Emicida, who likes to describe himself as an orixá, protected by nature deities like his forefathers in West Africa, muses about dim-dim (money), easygoing vagando (wandering), and chilling in the poor quebradas (hoods). But by doing this he does not become a Claquer of a dull gangsta-rap. His message is the message of a booming Brazil, not forgetting its youth.

And then we’ve got Flora Matos who radiates an elegant antidote against so much masculine nonchalance  – keeping in mind her Kollabo together with Emicida three years ago. She has been on tour through Europe already. She is the ageless mother of Brazil hip-hop.

As the daughter of musician Renato Matos, she has been popular in the scene for more than ten years already. At the age of 17 she started with rap-singing. She made her breakthrough into the mainstream by gaining the prize as the best female singer in 2006. Now she runs in heavy rotation also at MTV in Asia and Europe.
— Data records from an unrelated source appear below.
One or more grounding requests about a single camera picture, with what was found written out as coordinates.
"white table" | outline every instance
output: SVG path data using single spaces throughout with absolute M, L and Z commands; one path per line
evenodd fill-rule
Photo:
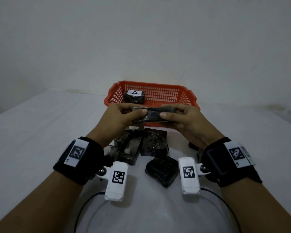
M 104 96 L 47 91 L 0 115 L 0 219 L 51 172 L 66 146 L 86 135 L 106 109 Z M 253 108 L 200 105 L 202 113 L 231 139 L 240 141 L 256 161 L 265 186 L 291 214 L 291 125 Z M 171 157 L 195 157 L 176 131 L 168 130 Z M 129 166 L 124 200 L 97 196 L 85 207 L 77 232 L 232 232 L 227 208 L 210 193 L 182 196 L 178 176 L 168 188 L 144 172 L 151 157 Z M 220 193 L 201 178 L 201 185 Z M 67 226 L 86 199 L 104 191 L 106 181 L 89 181 Z

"white mounting bracket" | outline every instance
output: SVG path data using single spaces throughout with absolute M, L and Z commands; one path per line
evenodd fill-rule
M 108 185 L 105 193 L 105 200 L 122 201 L 125 192 L 127 180 L 128 164 L 115 161 L 112 167 L 100 169 L 99 178 L 108 180 Z
M 199 194 L 200 185 L 198 176 L 207 175 L 202 163 L 196 164 L 192 157 L 178 159 L 183 194 Z

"black wristband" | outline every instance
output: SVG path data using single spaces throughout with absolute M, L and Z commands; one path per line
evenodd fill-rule
M 85 185 L 89 179 L 92 179 L 95 174 L 104 165 L 104 150 L 97 142 L 87 138 L 80 137 L 80 140 L 89 142 L 85 153 L 78 162 L 76 167 L 72 167 L 64 164 L 71 149 L 74 146 L 75 141 L 71 142 L 58 162 L 54 165 L 53 169 L 70 180 L 73 180 L 79 185 Z
M 231 140 L 228 137 L 224 137 L 212 143 L 204 150 L 201 163 L 211 172 L 206 175 L 206 178 L 212 182 L 217 182 L 220 187 L 228 186 L 245 177 L 257 183 L 262 183 L 253 166 L 236 167 L 229 151 L 224 145 L 225 142 L 229 141 Z

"black cable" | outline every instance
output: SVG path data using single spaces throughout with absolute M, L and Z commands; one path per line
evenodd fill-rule
M 205 190 L 205 191 L 208 191 L 208 192 L 210 192 L 211 194 L 214 194 L 215 196 L 217 196 L 225 205 L 226 205 L 226 207 L 231 211 L 231 213 L 233 214 L 233 216 L 234 216 L 234 218 L 235 218 L 235 221 L 236 221 L 236 224 L 237 224 L 237 227 L 238 227 L 238 231 L 239 231 L 239 233 L 241 233 L 242 231 L 241 231 L 241 225 L 239 224 L 239 222 L 238 222 L 238 219 L 237 219 L 237 217 L 236 217 L 236 215 L 235 215 L 235 213 L 233 212 L 233 210 L 231 209 L 231 207 L 229 206 L 229 204 L 227 203 L 227 202 L 225 202 L 225 200 L 224 199 L 222 199 L 222 197 L 221 196 L 219 196 L 218 194 L 216 194 L 216 193 L 214 193 L 212 190 L 209 190 L 209 189 L 206 189 L 206 188 L 203 188 L 203 187 L 201 187 L 200 188 L 201 190 Z
M 86 202 L 83 204 L 81 210 L 79 211 L 79 214 L 78 214 L 78 216 L 77 216 L 77 219 L 75 220 L 73 233 L 75 233 L 75 232 L 77 231 L 78 221 L 79 221 L 79 218 L 80 218 L 80 216 L 81 216 L 81 212 L 82 212 L 83 208 L 85 207 L 85 205 L 86 205 L 86 204 L 87 204 L 87 203 L 88 203 L 92 198 L 94 198 L 95 196 L 97 196 L 97 195 L 99 195 L 99 194 L 105 194 L 105 192 L 98 192 L 98 193 L 92 195 L 92 196 L 89 197 L 89 199 L 86 200 Z

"red plastic basket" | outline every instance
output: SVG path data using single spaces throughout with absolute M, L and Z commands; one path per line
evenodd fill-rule
M 180 103 L 193 105 L 200 109 L 196 103 L 196 96 L 184 86 L 132 81 L 119 81 L 114 83 L 104 100 L 105 105 L 108 106 L 109 104 L 123 102 L 123 94 L 126 90 L 144 91 L 144 105 L 147 107 L 160 107 L 162 104 Z M 144 125 L 161 127 L 158 123 L 145 123 Z

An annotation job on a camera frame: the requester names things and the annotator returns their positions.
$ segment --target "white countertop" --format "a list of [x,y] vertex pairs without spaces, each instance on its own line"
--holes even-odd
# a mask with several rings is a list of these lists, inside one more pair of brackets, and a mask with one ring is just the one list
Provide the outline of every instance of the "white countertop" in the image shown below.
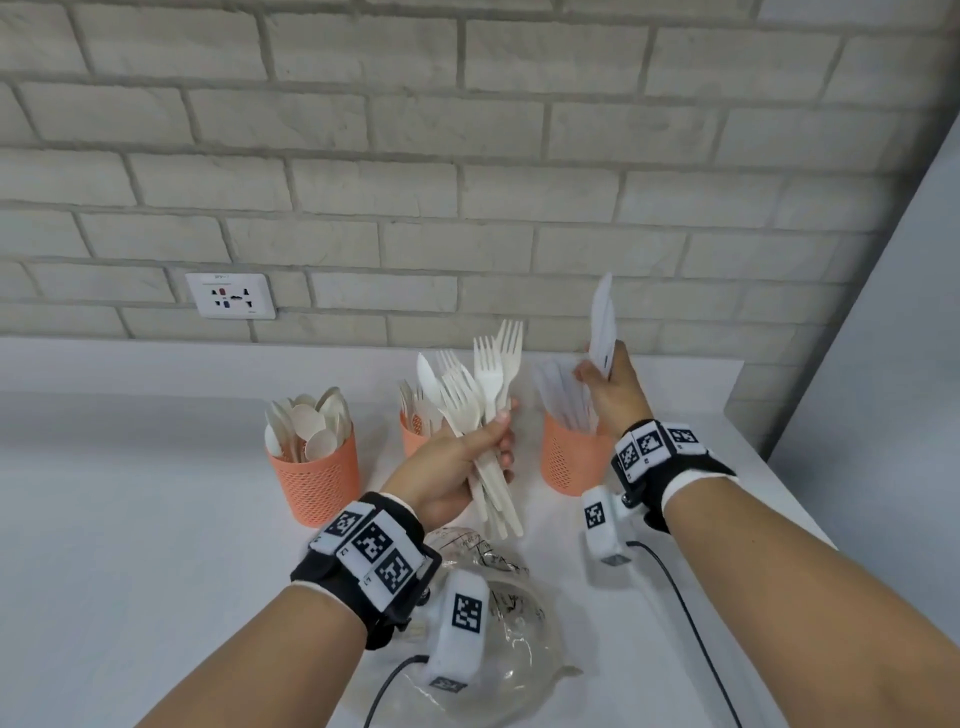
[[[312,535],[260,447],[262,404],[0,393],[0,411],[0,725],[130,728],[273,598]],[[402,456],[396,412],[353,413],[376,488]],[[680,417],[745,488],[826,539],[721,414]],[[517,725],[732,725],[659,568],[644,554],[620,569],[589,562],[577,499],[540,481],[540,416],[516,429],[516,549],[556,595],[584,671]],[[681,585],[743,724],[785,725],[672,540],[644,540]],[[331,725],[360,723],[340,710]]]

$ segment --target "mesh container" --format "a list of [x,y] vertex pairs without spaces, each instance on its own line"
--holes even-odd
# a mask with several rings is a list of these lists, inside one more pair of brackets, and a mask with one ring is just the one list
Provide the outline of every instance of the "mesh container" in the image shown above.
[[270,453],[267,456],[294,518],[303,525],[313,528],[323,525],[360,497],[360,468],[353,432],[336,452],[323,460],[288,463]]
[[423,432],[423,422],[420,415],[414,415],[412,426],[407,426],[407,418],[400,412],[400,432],[403,434],[403,454],[410,457],[419,450],[427,440],[429,435],[421,434]]
[[545,413],[540,474],[558,493],[580,496],[603,482],[614,444],[609,435],[586,435],[565,429]]

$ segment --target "electrical outlet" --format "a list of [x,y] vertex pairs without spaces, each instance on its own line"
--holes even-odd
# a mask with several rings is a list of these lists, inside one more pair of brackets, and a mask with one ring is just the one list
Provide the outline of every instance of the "electrical outlet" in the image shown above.
[[205,319],[275,319],[262,273],[188,273],[187,285]]

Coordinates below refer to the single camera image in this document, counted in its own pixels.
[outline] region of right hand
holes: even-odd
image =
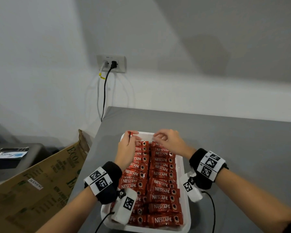
[[[190,159],[196,152],[196,149],[186,145],[184,140],[179,136],[178,131],[172,129],[160,129],[155,133],[153,140],[162,144],[170,152]]]

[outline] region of white label on cardboard
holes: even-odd
[[[25,154],[27,154],[27,151],[24,152],[6,152],[0,154],[0,158],[21,158]]]
[[[33,185],[35,188],[37,188],[38,190],[43,189],[43,186],[41,186],[37,181],[35,181],[33,178],[30,178],[28,180],[28,182]]]

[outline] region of white tray
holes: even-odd
[[[139,137],[141,137],[142,141],[149,141],[152,142],[154,133],[149,132],[139,132]],[[117,229],[122,231],[134,231],[134,232],[140,232],[140,233],[167,233],[170,231],[176,231],[176,232],[182,232],[187,233],[190,230],[191,227],[191,215],[190,215],[190,207],[189,207],[189,200],[188,196],[186,194],[186,191],[184,190],[183,186],[180,186],[179,178],[184,175],[184,167],[183,167],[183,159],[181,156],[176,155],[176,169],[177,169],[177,184],[178,188],[180,189],[180,199],[179,202],[181,204],[182,214],[183,214],[183,225],[179,227],[160,227],[158,229],[152,229],[148,227],[137,227],[137,226],[131,226],[131,225],[122,225],[120,223],[116,223],[111,221],[111,216],[107,217],[104,221],[104,224],[111,229]],[[110,212],[110,206],[111,204],[102,205],[101,207],[101,219],[104,219],[104,217]]]

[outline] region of plug
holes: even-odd
[[[116,63],[116,61],[112,61],[111,62],[111,68],[112,69],[115,69],[117,67],[117,63]]]

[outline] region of gray table
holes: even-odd
[[[83,179],[107,161],[113,161],[118,142],[127,129],[156,132],[178,130],[196,148],[222,156],[233,172],[272,193],[291,206],[291,123],[109,107],[89,151],[70,200],[83,190]],[[185,171],[189,162],[184,160]],[[215,232],[260,232],[260,230],[214,184],[209,190],[216,207]],[[101,222],[97,204],[79,232],[94,232]],[[213,209],[204,197],[190,202],[190,232],[211,232]],[[100,232],[117,232],[104,225]]]

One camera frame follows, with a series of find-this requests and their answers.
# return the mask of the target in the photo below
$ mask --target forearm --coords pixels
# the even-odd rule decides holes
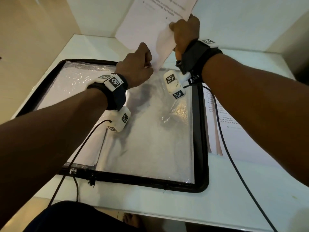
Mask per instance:
[[[202,76],[253,140],[309,186],[309,87],[223,54],[207,61]]]
[[[60,170],[106,107],[106,96],[88,89],[0,125],[0,184],[5,187],[0,228]]]

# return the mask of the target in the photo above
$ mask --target fist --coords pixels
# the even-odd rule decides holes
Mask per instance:
[[[171,22],[170,29],[174,32],[176,59],[181,60],[190,42],[200,37],[200,21],[191,14],[188,21],[180,19],[176,23]]]
[[[142,42],[134,53],[129,53],[123,61],[117,63],[115,73],[119,73],[126,78],[128,89],[137,87],[153,74],[154,70],[150,64],[151,60],[150,50]]]

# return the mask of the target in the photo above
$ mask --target white table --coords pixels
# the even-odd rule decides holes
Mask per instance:
[[[38,85],[63,59],[119,61],[124,59],[128,52],[115,38],[74,35]],[[239,50],[223,52],[245,65],[294,78],[279,54]],[[175,68],[174,53],[167,59],[164,67]],[[279,231],[290,231],[296,229],[296,226],[309,228],[309,188],[278,168],[241,161],[236,161],[236,165]],[[90,187],[86,180],[78,179],[78,182],[80,201],[93,206],[228,228],[271,231],[229,160],[209,155],[209,178],[209,186],[202,193],[166,191],[163,194],[164,190],[134,185],[96,182],[95,187]],[[60,179],[61,176],[56,175],[35,196],[50,199]],[[66,177],[56,200],[75,200],[75,194],[73,179]]]

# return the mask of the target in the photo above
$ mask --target dark pants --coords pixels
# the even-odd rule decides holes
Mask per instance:
[[[24,232],[140,231],[85,203],[62,201],[42,211]]]

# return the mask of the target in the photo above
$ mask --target black cable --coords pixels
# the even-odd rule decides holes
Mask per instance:
[[[85,143],[86,143],[86,142],[88,141],[88,139],[90,138],[91,134],[93,134],[93,132],[97,129],[97,127],[99,127],[100,124],[104,123],[105,121],[109,121],[110,123],[112,122],[111,120],[104,120],[104,121],[100,122],[100,123],[91,131],[91,133],[88,135],[88,137],[86,138],[86,140],[83,142],[83,144],[81,145],[81,147],[80,147],[79,150],[77,151],[76,155],[75,155],[74,158],[72,159],[71,163],[69,164],[69,166],[68,166],[68,171],[70,171],[73,162],[75,161],[76,157],[77,157],[78,154],[80,153],[81,149],[84,147]],[[63,175],[63,177],[62,177],[62,179],[61,179],[61,181],[60,181],[60,183],[59,183],[59,185],[58,185],[58,187],[57,187],[57,189],[56,189],[54,195],[53,195],[52,198],[50,199],[50,202],[49,202],[49,204],[48,204],[47,207],[50,207],[50,206],[52,205],[52,202],[54,201],[54,199],[55,199],[55,197],[56,197],[56,195],[57,195],[57,193],[58,193],[58,191],[59,191],[59,189],[60,189],[60,186],[61,186],[61,184],[63,183],[63,180],[64,180],[65,177],[66,177],[66,174]],[[77,184],[75,178],[74,178],[74,180],[75,180],[76,187],[77,187],[77,197],[76,197],[76,201],[78,201],[78,196],[79,196],[78,184]]]
[[[189,86],[193,86],[193,85],[197,85],[197,84],[190,84],[190,85],[186,85],[184,86],[183,88],[187,88]],[[211,90],[209,88],[207,88],[206,86],[203,86],[203,88],[207,89],[213,99],[214,99],[214,106],[215,106],[215,110],[216,110],[216,116],[217,116],[217,121],[218,121],[218,127],[219,127],[219,132],[220,132],[220,136],[221,136],[221,139],[222,139],[222,143],[223,143],[223,146],[224,146],[224,149],[227,153],[227,156],[229,157],[235,171],[237,172],[237,175],[238,177],[240,178],[241,182],[243,183],[243,185],[245,186],[246,190],[248,191],[249,195],[251,196],[252,200],[254,201],[254,203],[256,204],[256,206],[258,207],[258,209],[260,210],[260,212],[262,213],[262,215],[264,216],[264,218],[266,219],[266,221],[268,222],[268,224],[270,225],[270,227],[274,230],[274,232],[278,232],[277,229],[275,228],[275,226],[272,224],[272,222],[269,220],[269,218],[267,217],[267,215],[265,214],[265,212],[263,211],[263,209],[261,208],[261,206],[259,205],[259,203],[257,202],[257,200],[255,199],[255,197],[253,196],[253,194],[251,193],[251,191],[249,190],[249,187],[247,186],[247,184],[245,183],[243,177],[241,176],[240,172],[238,171],[228,149],[227,149],[227,146],[225,144],[225,141],[224,141],[224,138],[223,138],[223,134],[222,134],[222,130],[221,130],[221,125],[220,125],[220,120],[219,120],[219,113],[218,113],[218,107],[217,107],[217,101],[216,101],[216,98],[214,96],[214,94],[211,92]]]
[[[73,179],[74,179],[75,184],[76,184],[76,202],[78,202],[78,198],[79,198],[78,183],[77,183],[77,180],[76,180],[76,178],[74,176],[73,176]]]

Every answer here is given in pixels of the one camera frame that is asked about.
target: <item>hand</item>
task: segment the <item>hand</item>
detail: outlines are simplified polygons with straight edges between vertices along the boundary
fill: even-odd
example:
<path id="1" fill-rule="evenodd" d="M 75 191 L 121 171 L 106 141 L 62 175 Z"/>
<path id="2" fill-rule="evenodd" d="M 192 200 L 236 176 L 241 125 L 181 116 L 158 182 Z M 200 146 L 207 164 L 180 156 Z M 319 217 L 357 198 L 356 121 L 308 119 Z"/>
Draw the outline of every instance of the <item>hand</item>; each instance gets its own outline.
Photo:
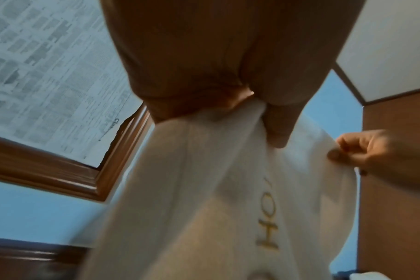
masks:
<path id="1" fill-rule="evenodd" d="M 346 133 L 341 147 L 327 154 L 337 163 L 361 170 L 399 186 L 420 190 L 420 149 L 385 130 Z"/>
<path id="2" fill-rule="evenodd" d="M 101 0 L 132 90 L 155 122 L 268 104 L 269 142 L 285 146 L 364 0 Z"/>

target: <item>wooden panel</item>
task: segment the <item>wooden panel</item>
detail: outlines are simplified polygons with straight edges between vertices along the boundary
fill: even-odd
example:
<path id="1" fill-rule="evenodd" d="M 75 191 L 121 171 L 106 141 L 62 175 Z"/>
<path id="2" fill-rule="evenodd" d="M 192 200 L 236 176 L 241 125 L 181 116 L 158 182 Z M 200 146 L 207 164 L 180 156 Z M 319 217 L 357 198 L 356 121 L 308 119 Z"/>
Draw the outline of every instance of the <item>wooden panel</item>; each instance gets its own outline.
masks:
<path id="1" fill-rule="evenodd" d="M 364 107 L 363 129 L 388 129 L 420 145 L 420 93 Z M 420 279 L 420 195 L 361 180 L 358 270 Z"/>
<path id="2" fill-rule="evenodd" d="M 74 280 L 88 248 L 0 239 L 0 280 Z"/>
<path id="3" fill-rule="evenodd" d="M 0 180 L 104 201 L 151 124 L 146 106 L 120 127 L 98 168 L 0 138 Z"/>

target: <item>newspaper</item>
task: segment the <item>newspaper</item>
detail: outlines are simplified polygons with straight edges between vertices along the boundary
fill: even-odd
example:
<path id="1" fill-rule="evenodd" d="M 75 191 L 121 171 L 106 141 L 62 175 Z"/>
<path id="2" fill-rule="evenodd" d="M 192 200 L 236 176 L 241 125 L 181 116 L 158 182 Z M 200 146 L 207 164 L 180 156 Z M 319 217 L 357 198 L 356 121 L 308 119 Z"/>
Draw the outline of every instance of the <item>newspaper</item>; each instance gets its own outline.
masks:
<path id="1" fill-rule="evenodd" d="M 0 137 L 97 167 L 141 103 L 97 1 L 0 0 Z"/>

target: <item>white ceiling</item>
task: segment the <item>white ceiling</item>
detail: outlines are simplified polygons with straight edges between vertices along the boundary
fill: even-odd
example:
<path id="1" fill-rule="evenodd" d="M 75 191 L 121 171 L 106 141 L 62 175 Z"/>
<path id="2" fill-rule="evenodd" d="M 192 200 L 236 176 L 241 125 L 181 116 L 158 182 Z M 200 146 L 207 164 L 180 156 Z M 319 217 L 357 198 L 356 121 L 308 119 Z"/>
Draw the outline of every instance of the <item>white ceiling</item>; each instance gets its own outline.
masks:
<path id="1" fill-rule="evenodd" d="M 420 88 L 420 0 L 367 0 L 338 65 L 365 101 Z"/>

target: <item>white fabric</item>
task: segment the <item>white fabric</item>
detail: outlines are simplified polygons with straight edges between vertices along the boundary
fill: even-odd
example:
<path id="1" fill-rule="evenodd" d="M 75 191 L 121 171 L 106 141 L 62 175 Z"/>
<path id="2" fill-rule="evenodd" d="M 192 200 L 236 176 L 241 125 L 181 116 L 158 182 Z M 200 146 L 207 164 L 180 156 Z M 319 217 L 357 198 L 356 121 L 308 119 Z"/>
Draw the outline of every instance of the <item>white fabric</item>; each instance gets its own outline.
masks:
<path id="1" fill-rule="evenodd" d="M 350 280 L 390 280 L 387 276 L 379 272 L 353 273 Z"/>
<path id="2" fill-rule="evenodd" d="M 285 149 L 268 146 L 264 108 L 157 125 L 81 279 L 331 279 L 354 171 L 326 160 L 335 142 L 304 116 Z"/>

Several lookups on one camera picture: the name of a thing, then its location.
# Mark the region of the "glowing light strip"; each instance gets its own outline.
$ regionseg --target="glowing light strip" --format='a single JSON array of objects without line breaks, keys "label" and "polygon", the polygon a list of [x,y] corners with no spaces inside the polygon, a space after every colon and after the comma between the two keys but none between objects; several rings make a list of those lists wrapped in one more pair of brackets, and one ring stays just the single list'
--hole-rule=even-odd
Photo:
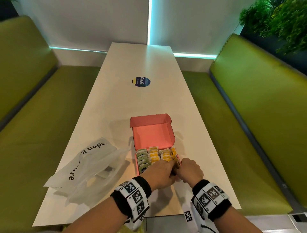
[{"label": "glowing light strip", "polygon": [[151,11],[152,11],[152,0],[149,0],[148,8],[148,32],[147,32],[147,44],[150,45],[150,29],[151,29]]},{"label": "glowing light strip", "polygon": [[191,53],[174,53],[175,57],[190,57],[190,58],[202,58],[202,59],[216,59],[217,55],[209,54],[191,54]]},{"label": "glowing light strip", "polygon": [[62,49],[62,50],[75,50],[75,51],[107,53],[107,52],[103,52],[103,51],[94,51],[94,50],[85,50],[85,49],[68,49],[68,48],[60,48],[60,47],[52,47],[52,46],[49,46],[49,48],[51,48],[51,49]]}]

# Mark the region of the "blue circular sticker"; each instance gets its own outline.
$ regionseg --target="blue circular sticker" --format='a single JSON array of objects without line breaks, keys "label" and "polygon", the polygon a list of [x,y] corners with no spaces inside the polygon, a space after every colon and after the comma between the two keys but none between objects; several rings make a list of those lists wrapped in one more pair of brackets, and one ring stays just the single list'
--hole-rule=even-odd
[{"label": "blue circular sticker", "polygon": [[137,87],[147,87],[150,84],[150,80],[145,77],[136,77],[132,80],[132,83]]}]

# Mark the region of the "pink cardboard box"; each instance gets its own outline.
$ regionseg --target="pink cardboard box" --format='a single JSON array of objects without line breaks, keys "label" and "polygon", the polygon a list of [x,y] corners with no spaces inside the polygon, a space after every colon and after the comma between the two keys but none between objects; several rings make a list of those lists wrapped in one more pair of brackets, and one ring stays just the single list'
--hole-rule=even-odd
[{"label": "pink cardboard box", "polygon": [[130,128],[133,132],[135,150],[148,149],[151,146],[158,146],[160,150],[172,147],[175,135],[171,122],[168,114],[131,117]]}]

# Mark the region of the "green upholstered backrest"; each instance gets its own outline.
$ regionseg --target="green upholstered backrest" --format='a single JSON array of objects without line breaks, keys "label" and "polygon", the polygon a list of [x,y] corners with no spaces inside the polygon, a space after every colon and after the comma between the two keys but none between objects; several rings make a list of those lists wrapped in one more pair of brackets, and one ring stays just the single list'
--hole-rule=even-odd
[{"label": "green upholstered backrest", "polygon": [[282,178],[307,206],[307,78],[231,35],[210,70]]},{"label": "green upholstered backrest", "polygon": [[0,23],[0,120],[57,64],[28,16]]}]

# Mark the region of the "wire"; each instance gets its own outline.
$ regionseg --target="wire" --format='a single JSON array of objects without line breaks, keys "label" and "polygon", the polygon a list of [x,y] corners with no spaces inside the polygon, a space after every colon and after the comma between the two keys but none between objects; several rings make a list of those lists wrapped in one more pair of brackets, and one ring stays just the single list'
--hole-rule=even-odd
[{"label": "wire", "polygon": [[214,230],[212,230],[210,227],[207,227],[207,226],[205,226],[205,225],[203,225],[203,224],[201,224],[200,225],[202,228],[207,228],[207,229],[209,229],[209,230],[211,230],[213,233],[216,233]]}]
Rapper brasileira the soft way: Warm voice, smooth lyrics. Traditional samba meets European coolness of a sophisticated Brazil. Since Emicida sounds of the wild madness of Umbanda, Flora comes to terms with the stylish easy-going in Brasília, her hometown, or Santa Teresa and Gávea, in Rio.

For example, “Esperar o sol” (Waiting for the Sun) reminds of Italian kantetes of the Eighties, so Flora redefines the modern Brazil pop on her album “Pai de família” (the subtitle “Nova música” (New music) was no overstatement).

So it does no harm that she slips into saudade (longing) now and then: Home girl rules! The corredor da morte (death corridor) from the Favela clubs is complete: Vai dançar! (Go dancing!)

So the appearance of the feminine battle killah Flora Matos, as glamorous as athletic, becomes a role model for young Brazilian women, and it shows that God must be Brazilian.

Rio has always been more cosmopolitan than New York, but now Rio even has got the better hip-hop. All these facts make the hip-hop Rio-style outclass the old one from America. Only in France there is a comparative scene. Tudo acaba em hip-hop. (All Ends in hip-hop.)

Brazil’s hip-Hop sensation Flora Matos singing Pretin

Marcel Malachowski is a German writer from Berlin much in tune with the Rio hip-hop scene.